WHAT YOU HAVE TO DO: Repeat nothing but the lines below running from the one containing "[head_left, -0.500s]" to the one containing "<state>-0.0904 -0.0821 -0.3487". Keep both end lines.

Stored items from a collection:
+---+

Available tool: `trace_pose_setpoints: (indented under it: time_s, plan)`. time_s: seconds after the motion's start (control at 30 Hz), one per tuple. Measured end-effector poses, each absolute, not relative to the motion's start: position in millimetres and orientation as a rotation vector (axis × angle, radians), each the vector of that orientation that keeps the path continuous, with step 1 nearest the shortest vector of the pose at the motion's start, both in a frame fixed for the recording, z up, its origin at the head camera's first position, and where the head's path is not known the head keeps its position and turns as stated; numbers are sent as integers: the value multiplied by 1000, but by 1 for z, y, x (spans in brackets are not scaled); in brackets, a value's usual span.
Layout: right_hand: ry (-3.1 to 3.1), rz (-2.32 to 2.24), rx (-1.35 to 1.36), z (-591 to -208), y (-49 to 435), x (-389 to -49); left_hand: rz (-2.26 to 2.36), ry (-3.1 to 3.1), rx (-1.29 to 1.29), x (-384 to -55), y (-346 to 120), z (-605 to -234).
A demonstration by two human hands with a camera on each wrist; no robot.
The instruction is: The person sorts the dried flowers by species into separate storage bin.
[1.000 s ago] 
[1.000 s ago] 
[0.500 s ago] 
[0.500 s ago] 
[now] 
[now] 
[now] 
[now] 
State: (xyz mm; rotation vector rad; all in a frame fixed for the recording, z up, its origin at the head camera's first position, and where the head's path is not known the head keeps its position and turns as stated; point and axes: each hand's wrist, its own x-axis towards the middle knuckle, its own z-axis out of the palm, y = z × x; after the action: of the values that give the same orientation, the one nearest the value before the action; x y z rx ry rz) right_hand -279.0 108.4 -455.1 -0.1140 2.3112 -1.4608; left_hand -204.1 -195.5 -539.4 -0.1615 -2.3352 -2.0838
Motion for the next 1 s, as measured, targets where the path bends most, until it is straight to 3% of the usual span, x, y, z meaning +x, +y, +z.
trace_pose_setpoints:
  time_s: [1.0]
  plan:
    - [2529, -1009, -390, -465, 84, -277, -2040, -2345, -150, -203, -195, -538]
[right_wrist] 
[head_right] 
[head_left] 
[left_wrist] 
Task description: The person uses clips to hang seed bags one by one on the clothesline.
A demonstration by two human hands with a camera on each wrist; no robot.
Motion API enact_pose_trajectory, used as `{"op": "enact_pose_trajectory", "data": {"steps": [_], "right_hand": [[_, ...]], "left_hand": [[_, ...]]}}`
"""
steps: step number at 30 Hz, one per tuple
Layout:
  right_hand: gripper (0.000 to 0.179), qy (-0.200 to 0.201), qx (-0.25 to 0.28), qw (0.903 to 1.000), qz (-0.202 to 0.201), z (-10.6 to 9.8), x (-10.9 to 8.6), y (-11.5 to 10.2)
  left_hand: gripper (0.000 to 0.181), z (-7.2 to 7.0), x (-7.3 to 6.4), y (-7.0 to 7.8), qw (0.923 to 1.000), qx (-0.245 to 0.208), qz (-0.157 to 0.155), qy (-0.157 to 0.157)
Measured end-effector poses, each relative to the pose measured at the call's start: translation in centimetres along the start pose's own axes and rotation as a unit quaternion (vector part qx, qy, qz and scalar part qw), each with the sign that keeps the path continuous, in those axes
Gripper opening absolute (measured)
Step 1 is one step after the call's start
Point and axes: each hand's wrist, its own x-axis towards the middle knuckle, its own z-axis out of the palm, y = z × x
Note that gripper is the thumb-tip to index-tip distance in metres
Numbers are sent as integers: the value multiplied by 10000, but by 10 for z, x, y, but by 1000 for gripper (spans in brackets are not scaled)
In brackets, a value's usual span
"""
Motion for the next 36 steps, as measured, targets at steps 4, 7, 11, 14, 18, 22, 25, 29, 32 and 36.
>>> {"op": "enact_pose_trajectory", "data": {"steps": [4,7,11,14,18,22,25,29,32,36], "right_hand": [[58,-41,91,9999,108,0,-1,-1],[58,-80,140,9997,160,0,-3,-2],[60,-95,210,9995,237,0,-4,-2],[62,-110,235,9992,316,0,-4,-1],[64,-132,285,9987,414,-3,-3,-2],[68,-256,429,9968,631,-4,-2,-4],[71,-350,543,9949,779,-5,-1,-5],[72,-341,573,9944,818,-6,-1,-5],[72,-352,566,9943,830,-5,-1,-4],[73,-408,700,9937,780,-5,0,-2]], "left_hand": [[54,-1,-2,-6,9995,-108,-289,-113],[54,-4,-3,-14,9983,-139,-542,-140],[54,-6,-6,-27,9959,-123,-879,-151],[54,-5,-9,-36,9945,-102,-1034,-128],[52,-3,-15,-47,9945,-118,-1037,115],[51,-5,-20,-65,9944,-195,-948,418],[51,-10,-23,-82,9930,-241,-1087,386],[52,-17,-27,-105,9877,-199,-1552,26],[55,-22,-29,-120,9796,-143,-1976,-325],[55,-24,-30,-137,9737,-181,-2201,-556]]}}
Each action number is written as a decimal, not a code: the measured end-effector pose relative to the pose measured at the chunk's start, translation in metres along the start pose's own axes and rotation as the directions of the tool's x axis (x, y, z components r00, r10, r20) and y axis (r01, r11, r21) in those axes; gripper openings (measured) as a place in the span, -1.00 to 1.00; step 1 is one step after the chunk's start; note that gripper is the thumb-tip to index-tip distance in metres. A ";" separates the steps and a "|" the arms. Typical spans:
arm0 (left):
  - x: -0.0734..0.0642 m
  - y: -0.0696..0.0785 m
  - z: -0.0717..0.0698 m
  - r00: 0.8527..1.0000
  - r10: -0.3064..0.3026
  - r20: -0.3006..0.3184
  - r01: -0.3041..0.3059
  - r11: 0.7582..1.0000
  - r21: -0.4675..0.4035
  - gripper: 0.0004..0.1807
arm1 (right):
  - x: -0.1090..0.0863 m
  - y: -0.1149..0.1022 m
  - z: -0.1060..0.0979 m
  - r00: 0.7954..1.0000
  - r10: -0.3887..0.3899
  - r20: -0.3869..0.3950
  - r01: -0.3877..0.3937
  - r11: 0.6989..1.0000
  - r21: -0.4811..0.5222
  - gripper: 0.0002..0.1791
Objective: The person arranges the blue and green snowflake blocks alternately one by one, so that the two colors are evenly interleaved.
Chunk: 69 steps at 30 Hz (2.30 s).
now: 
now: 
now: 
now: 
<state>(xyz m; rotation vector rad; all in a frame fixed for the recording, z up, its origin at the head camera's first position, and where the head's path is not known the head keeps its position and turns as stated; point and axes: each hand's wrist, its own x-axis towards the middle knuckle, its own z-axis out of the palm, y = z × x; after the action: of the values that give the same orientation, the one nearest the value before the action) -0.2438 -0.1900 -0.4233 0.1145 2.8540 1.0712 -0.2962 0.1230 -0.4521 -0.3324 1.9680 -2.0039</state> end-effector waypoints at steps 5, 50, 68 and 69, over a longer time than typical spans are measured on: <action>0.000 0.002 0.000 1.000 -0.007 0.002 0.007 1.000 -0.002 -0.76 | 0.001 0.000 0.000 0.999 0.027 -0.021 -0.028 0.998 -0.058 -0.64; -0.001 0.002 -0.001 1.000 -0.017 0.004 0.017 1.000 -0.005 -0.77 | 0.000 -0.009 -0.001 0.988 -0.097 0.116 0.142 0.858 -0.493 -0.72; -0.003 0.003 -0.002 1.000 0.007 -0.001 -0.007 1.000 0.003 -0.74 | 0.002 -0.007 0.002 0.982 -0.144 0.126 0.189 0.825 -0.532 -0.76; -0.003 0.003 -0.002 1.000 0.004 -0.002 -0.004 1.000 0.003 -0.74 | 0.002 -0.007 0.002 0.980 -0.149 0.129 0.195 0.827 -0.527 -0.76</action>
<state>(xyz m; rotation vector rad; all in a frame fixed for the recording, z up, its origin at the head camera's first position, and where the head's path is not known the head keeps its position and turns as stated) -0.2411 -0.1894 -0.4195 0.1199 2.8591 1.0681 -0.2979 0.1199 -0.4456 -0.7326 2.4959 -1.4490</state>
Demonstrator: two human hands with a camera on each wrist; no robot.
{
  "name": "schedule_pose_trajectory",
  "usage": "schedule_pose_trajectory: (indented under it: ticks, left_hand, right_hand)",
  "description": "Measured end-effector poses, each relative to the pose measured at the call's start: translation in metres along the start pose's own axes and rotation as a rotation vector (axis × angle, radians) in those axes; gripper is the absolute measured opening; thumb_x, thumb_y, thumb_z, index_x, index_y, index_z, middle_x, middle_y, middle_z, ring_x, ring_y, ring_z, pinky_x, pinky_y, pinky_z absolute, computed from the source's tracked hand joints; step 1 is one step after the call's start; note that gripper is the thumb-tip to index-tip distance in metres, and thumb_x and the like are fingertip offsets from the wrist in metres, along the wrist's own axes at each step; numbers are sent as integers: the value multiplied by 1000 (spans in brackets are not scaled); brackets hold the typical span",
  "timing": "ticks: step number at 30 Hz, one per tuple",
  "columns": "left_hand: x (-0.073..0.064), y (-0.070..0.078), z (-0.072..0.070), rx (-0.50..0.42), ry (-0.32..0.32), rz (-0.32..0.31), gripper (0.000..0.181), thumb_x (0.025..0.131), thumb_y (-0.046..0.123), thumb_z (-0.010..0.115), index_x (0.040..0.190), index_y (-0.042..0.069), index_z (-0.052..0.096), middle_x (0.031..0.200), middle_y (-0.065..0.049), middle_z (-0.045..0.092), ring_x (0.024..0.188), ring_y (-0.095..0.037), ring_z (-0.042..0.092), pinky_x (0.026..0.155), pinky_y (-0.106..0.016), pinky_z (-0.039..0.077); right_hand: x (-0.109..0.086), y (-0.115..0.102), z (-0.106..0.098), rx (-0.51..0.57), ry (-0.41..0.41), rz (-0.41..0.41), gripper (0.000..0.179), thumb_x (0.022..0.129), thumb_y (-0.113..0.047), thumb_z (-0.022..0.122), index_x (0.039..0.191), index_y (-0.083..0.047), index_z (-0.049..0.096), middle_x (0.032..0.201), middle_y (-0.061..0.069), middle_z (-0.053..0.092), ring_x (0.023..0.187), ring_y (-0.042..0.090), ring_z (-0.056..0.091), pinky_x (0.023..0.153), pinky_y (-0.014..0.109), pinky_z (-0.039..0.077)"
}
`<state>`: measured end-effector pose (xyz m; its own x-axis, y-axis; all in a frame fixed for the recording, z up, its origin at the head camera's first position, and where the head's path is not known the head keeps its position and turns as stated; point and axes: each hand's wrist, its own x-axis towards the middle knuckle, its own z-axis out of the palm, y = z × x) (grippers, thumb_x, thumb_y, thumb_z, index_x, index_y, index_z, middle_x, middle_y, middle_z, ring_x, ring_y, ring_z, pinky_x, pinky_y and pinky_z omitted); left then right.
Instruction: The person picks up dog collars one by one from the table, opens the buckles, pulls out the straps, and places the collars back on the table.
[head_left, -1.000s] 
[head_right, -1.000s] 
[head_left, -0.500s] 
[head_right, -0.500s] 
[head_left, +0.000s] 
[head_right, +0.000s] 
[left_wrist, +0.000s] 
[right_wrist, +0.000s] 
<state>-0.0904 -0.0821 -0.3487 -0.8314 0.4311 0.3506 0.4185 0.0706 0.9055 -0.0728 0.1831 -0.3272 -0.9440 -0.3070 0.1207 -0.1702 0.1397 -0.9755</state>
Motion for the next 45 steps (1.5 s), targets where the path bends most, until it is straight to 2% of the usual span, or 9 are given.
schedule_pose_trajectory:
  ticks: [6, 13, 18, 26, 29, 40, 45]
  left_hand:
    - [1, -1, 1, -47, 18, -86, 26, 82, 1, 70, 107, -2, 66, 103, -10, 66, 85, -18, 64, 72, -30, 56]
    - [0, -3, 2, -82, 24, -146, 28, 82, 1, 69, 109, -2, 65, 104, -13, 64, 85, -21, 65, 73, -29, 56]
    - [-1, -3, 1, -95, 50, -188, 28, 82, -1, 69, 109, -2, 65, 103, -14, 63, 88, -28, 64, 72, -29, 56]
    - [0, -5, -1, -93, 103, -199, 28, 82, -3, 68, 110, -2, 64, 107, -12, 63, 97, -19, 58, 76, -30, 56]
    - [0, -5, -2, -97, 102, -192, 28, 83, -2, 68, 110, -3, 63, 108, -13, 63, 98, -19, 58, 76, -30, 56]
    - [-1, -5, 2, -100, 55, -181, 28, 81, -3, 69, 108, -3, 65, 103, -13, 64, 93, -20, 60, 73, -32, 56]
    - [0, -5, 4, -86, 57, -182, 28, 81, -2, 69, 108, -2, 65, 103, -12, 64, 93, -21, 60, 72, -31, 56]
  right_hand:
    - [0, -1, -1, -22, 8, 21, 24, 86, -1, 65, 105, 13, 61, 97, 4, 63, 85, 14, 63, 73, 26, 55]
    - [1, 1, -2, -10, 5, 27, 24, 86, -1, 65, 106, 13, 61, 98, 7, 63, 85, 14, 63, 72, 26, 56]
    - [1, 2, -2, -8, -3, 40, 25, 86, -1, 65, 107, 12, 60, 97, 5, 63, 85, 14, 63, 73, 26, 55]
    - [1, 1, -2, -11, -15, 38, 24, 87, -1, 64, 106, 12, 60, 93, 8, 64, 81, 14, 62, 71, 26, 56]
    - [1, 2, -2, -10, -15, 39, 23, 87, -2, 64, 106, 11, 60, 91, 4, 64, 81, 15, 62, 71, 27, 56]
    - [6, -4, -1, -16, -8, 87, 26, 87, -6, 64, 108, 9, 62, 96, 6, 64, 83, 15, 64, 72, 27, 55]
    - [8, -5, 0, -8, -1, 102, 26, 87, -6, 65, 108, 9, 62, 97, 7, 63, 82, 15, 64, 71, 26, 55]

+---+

RESPONSE TO THIS TASK:
[head_left, -0.500s] 
[head_right, -0.500s] 
[head_left, +0.000s] 
[head_right, +0.000s] 
[left_wrist, +0.000s] 
[right_wrist, +0.000s] 
<state>-0.0904 -0.0821 -0.3487 -0.8314 0.4311 0.3506 0.4185 0.0706 0.9055 -0.0728 0.1831 -0.3272 -0.9440 -0.3070 0.1207 -0.1702 0.1397 -0.9755</state>

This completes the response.